Gresham began its investment in RPA technology a few years ago after noticing that some of its clients were automating the vendor’s products with third parties like Blue Prism and Automation Anywhere, both specialist developers of RPA software.

Customers were asking Gresham if Blue Prism would work with Clareti. “We looked at it and said, ‘Well, it will work,’” Vernon says. “These are the interfaces we’ve got, these are the ways that you can use a Blue Prism or an Automation Anywhere; it will work.”

But, he says, Gresham was not willing to make any guarantee to their customers around the location of buttons on their keyboards or screens. RPA has limitations in that it needs precise settings to work, so if software is updated and a button that previously represented one function then changes to represent something else, the bot could break down.

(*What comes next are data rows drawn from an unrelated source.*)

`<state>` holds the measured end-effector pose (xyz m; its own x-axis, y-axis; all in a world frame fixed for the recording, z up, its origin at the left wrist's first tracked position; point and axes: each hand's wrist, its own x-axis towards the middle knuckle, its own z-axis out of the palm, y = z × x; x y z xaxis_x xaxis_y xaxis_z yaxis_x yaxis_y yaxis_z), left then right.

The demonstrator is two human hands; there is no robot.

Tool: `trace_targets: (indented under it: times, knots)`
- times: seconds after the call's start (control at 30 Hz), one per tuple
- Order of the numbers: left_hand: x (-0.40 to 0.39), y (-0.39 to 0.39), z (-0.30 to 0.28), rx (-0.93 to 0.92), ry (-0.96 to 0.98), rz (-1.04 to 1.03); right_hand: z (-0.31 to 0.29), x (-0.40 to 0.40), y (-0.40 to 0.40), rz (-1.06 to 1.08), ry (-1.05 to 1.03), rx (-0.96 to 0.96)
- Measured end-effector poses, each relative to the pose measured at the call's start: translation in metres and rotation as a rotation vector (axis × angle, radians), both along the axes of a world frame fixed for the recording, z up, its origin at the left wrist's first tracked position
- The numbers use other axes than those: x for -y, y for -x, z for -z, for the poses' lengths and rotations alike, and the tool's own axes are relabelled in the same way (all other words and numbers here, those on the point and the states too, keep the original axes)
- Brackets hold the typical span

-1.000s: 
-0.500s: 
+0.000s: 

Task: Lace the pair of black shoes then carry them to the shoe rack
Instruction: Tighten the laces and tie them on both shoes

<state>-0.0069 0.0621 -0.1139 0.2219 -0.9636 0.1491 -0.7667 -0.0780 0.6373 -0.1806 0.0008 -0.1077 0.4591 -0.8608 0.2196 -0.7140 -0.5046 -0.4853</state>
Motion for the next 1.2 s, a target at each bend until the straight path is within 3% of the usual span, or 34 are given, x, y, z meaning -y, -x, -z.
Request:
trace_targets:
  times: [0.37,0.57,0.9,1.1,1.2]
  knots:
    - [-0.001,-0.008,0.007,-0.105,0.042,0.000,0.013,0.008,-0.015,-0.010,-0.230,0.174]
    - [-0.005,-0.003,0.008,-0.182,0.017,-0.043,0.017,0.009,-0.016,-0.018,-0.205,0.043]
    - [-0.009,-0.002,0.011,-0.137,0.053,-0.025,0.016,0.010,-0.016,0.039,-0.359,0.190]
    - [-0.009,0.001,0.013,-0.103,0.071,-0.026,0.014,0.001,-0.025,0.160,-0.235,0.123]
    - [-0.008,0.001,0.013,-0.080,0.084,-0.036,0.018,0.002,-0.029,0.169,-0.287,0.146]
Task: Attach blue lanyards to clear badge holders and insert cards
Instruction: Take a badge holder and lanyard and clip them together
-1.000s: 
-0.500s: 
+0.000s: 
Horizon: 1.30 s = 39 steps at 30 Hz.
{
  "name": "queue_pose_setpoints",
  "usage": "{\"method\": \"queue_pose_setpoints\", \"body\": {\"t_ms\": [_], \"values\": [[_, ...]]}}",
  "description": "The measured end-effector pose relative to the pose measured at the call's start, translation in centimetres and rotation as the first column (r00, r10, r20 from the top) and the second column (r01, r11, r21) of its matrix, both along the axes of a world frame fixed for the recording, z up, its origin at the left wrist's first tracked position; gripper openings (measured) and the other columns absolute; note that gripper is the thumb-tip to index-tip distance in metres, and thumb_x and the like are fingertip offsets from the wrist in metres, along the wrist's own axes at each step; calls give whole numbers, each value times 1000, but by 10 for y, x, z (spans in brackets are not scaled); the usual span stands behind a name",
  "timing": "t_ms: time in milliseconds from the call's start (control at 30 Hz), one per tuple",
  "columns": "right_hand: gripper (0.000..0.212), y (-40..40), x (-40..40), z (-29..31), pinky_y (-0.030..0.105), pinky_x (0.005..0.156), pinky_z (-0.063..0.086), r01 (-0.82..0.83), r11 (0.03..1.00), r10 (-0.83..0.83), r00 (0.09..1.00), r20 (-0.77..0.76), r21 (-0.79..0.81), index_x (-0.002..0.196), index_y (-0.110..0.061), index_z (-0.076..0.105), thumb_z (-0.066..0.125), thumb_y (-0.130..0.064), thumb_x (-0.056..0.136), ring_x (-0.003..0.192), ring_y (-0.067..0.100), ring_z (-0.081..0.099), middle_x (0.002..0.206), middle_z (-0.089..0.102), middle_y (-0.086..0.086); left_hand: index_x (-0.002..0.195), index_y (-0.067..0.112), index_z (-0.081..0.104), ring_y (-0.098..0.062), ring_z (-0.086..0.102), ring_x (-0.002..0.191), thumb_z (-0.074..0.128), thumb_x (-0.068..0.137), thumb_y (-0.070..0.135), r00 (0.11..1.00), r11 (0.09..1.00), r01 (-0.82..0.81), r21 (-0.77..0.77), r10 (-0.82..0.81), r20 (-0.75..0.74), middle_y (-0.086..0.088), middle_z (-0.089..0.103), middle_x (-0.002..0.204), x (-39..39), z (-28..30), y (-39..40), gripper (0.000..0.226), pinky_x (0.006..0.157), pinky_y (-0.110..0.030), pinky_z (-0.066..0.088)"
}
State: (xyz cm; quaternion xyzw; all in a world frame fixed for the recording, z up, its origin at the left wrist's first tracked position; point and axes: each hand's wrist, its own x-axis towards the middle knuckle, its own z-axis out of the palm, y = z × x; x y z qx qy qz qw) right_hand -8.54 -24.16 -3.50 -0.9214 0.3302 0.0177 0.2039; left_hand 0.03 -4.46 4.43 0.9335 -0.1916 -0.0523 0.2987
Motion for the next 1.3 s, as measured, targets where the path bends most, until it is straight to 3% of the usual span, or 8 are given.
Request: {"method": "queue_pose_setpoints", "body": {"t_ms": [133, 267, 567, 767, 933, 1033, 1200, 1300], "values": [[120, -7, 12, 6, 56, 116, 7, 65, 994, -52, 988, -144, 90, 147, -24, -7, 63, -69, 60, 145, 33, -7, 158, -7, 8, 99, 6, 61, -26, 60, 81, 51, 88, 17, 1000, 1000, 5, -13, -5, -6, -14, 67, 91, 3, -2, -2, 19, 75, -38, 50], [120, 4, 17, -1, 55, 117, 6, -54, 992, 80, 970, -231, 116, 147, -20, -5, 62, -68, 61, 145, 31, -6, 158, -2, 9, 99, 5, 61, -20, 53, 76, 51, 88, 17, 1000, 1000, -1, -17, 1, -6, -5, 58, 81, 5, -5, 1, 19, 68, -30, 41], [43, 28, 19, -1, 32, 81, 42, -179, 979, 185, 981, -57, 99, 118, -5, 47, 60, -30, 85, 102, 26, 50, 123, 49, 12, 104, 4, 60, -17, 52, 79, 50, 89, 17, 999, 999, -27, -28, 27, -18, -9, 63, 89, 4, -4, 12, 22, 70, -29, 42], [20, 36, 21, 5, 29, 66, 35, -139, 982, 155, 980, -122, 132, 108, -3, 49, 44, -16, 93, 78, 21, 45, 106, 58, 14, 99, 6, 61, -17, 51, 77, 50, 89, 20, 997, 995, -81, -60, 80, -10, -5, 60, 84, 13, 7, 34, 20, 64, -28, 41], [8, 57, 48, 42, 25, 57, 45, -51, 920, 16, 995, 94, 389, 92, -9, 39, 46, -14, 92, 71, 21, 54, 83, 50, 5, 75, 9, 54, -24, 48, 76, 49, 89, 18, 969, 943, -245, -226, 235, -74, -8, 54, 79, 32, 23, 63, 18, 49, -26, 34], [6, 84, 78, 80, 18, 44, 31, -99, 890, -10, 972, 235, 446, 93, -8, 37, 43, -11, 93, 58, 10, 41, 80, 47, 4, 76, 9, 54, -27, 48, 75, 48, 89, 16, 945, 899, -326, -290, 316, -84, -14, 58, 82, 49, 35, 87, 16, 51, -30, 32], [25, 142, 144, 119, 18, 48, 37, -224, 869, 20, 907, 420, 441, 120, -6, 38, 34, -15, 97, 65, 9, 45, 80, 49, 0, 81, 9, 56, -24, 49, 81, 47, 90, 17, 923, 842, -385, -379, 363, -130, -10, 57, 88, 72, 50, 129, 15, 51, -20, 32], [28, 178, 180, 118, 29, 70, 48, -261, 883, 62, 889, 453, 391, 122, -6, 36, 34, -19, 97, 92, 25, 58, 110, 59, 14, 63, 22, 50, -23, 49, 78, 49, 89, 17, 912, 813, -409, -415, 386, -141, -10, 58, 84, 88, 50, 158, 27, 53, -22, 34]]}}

“For some of our customers, the first we knew that they were driving our software through a Blue Prism was not when they came to us and said, ‘Can we do it?’” Vernon says. “It was when they upgraded and said, ‘You did not tell us that you changed the name of this button, and some of my automation is now failing. Can you can you let us know in the future that you’re changing button names?’”

Vernon says, however, that his warnings are not a criticism of RPA vendors, which have benefited his clients. “There are areas where people get advantage from Blue Prism or any of the other tools, which is around some forms of integration, where a robot will pull data out of a Bloomberg Terminal, and then write that data into Clareti,” he says. “So where there is an integration element to the robotics, that’s not an area where we want to get involved.”

Gresham built its RPA capabilities independently, but it wasn’t alone. For its first foray, it worked with one of its customers, a large US bank that had transaction reporting inefficiencies. Reporting, which involves a series of repetitive tasks, is also ripe for automation.

Vernon says some of Gresham’s clients have been able to automate away some 80 percent of resources from day-to-day activities to other activities.